Last week, the Coalition of East Side Elected Officials — a group that includes City Councilmembers Dan Garodnick and Rosie Mendez, Borough President Scott Stringer, State Senator Liz Krueger, Congresswoman Carolyn Maloney and Assembly Members Richard Gottfried and Brian Kavanagh— wrote a letter to Schools Chancellor Dennis Walcott, urging him to move the incubation process forward.
“P.S. 116 has been beset by capacity challenges for a number of years now, resulting in frequent kindergarten wait lists, the loss of gifted and talented and pre-kindergarten programs, and class sizes above contractual limits,” the letter stated.
“We ask you to seek out appropriate space in the neighborhood for an incubation site and to inform us of what potential options exist.”
At a meeting of school District 2's Community Education Council on Wednesday night, Asa Somers, a P.S. 116 parent and a member of Community Board 5, announced that the board’s education, housing and human services committee had passed a unanimous resolution also supporting the incubation and rezoning.
“The DOE needs to sign off on this, and it can and will happen,” said Somers, addressing both the CEC and the crowd of parents. “To us, it’s really a no-brainer.”
Somers was among several disgruntled P.S. 116 parents who spoke in favor of incubation at the meeting, some of whom came to tears at the prospect of one more year of overcrowded classes.
Sarah Browne, the mother of four children at P.S. 116, said that she and other parents did not want to sit back and watch while their children suffered through 10:30 a.m. lunch periods and classrooms bursting with students.
“This is why we can’t wait,” she said, “because we’re already losing a generation of children in this school.”
At the meeting, Elizabeth Rose, the director of Manhattan planning for the DOE’s Office of Portfolio Management, did not mention P.S. 116 or the possibility of incubation.
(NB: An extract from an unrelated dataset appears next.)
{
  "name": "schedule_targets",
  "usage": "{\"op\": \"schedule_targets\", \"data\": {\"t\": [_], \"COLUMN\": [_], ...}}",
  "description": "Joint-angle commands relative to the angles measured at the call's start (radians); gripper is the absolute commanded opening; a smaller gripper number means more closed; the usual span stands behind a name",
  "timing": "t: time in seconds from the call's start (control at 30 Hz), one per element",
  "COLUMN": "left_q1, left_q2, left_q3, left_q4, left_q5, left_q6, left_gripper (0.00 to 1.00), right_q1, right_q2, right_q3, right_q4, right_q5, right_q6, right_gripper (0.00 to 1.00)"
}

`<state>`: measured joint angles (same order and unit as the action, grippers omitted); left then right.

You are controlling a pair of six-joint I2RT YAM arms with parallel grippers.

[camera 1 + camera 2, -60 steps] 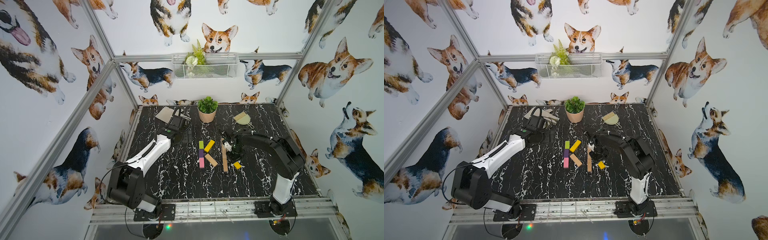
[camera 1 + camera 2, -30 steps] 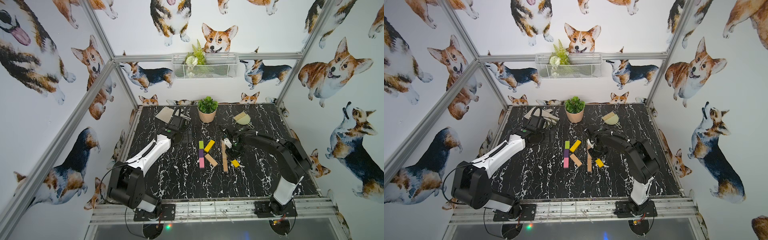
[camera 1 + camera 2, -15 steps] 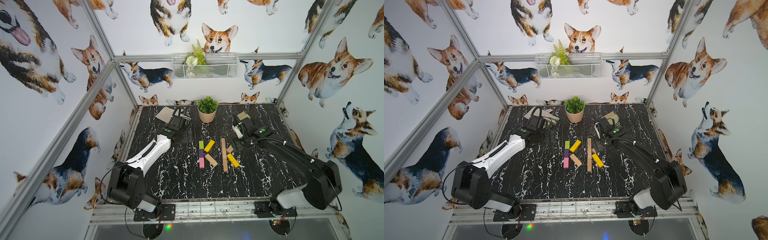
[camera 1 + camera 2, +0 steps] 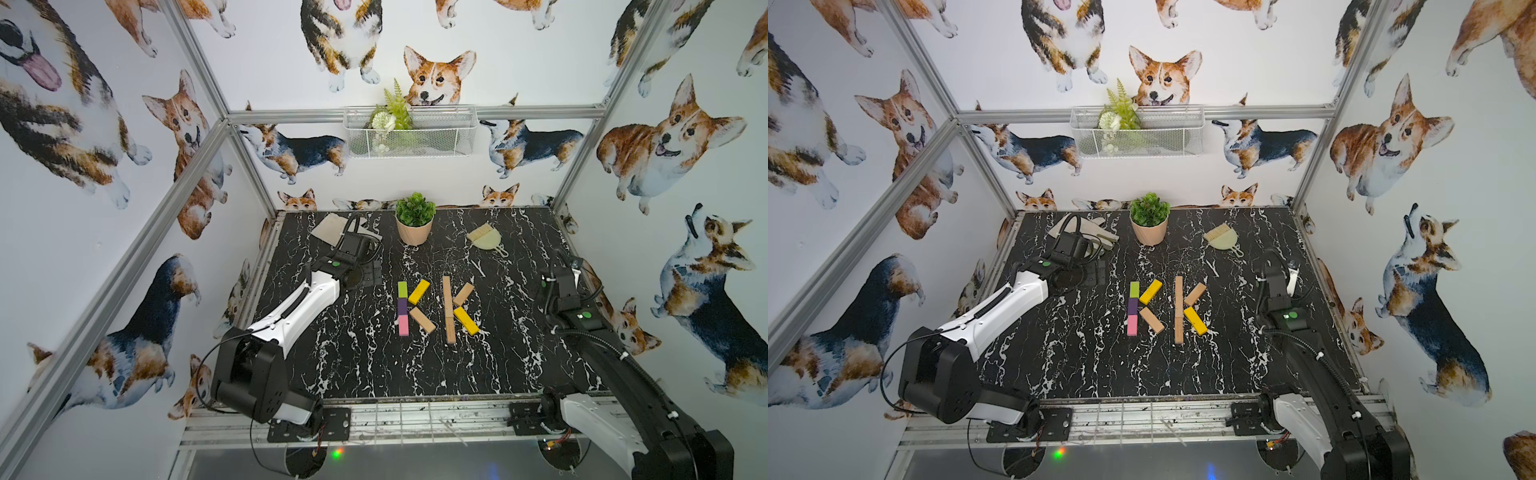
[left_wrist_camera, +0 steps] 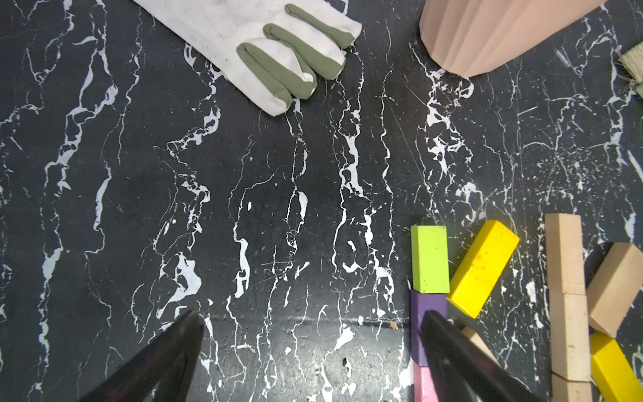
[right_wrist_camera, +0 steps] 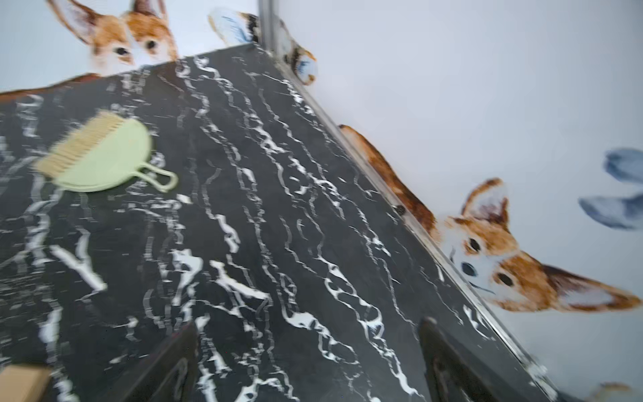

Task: Assemble the letter k with building blocks
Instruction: Reset both arms

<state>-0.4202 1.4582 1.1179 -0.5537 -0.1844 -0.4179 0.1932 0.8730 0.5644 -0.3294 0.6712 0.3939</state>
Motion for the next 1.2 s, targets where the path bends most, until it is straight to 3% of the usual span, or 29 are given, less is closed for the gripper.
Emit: {"op": "schedule_targets", "data": {"t": [0.0,0.1,0.2,0.37,0.5,0.63,0.7,0.77,0.87,0.9,0.97,1.07,1.17], "left_q1": [0.000,0.000,-0.001,0.000,-0.002,-0.003,-0.002,0.008,0.079,0.107,0.151,0.207,0.244], "left_q2": [-0.018,-0.013,-0.022,-0.104,-0.198,-0.256,-0.264,-0.265,-0.268,-0.263,-0.241,-0.173,-0.100], "left_q3": [-0.011,-0.023,-0.056,-0.206,-0.366,-0.471,-0.494,-0.510,-0.529,-0.540,-0.545,-0.549,-0.541], "left_q4": [-0.001,0.008,0.058,0.265,0.444,0.587,0.633,0.679,0.754,0.789,0.839,0.927,0.988], "left_q5": [-0.052,-0.081,-0.093,-0.152,-0.280,-0.410,-0.463,-0.528,-0.479,-0.480,-0.491,-0.532,-0.535], "left_q6": [-0.001,-0.010,-0.024,-0.029,-0.020,0.074,0.130,0.172,0.200,0.207,0.250,0.349,0.377], "left_gripper": [1.00,1.00,1.00,1.00,1.00,1.00,1.00,1.00,1.00,1.00,1.00,1.00,1.00], "right_q1": [0.001,0.002,-0.001,-0.009,-0.009,-0.009,-0.010,-0.026,-0.070,-0.074,-0.092,-0.116,-0.117], "right_q2": [-0.110,-0.174,-0.113,0.109,0.352,0.561,0.574,0.519,0.609,0.625,0.550,0.595,0.561], "right_q3": [-0.211,-0.402,-0.457,-0.472,-0.443,-0.428,-0.421,-0.401,-0.358,-0.347,-0.289,-0.293,-0.280], "right_q4": [0.485,0.795,0.925,1.172,1.367,1.565,1.553,1.429,1.442,1.441,1.213,1.289,1.217], "right_q5": [0.096,0.052,0.017,-0.084,-0.149,-0.208,-0.248,-0.287,-0.473,-0.463,-0.486,-0.534,-0.534], "right_q6": [-0.102,-0.171,-0.244,-0.295,-0.357,-0.409,-0.415,-0.392,-0.420,-0.416,-0.385,-0.385,-0.380], "right_gripper": [1.00,1.00,1.00,0.99,0.99,1.00,1.00,0.99,1.00,1.00,1.00,1.00,1.00]}}
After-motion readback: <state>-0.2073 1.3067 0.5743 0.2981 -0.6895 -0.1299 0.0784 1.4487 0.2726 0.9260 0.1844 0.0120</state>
The Department of Education did not immediately respond to a request for comment.
“We’ve heard nothing,” said Beth Parise, a P.S. 116 parent and a member of Community Board 6, in an interview. “They can ignore us, but to ignore the coalition of elected officials is unheard of.”
Parise said that there is still time to rezone for the new school before the start of kindergarten registration in March of next year.
“We really feel we’re in a good position to get this done,” Parise said. “But we can’t force the DOE’s hand.”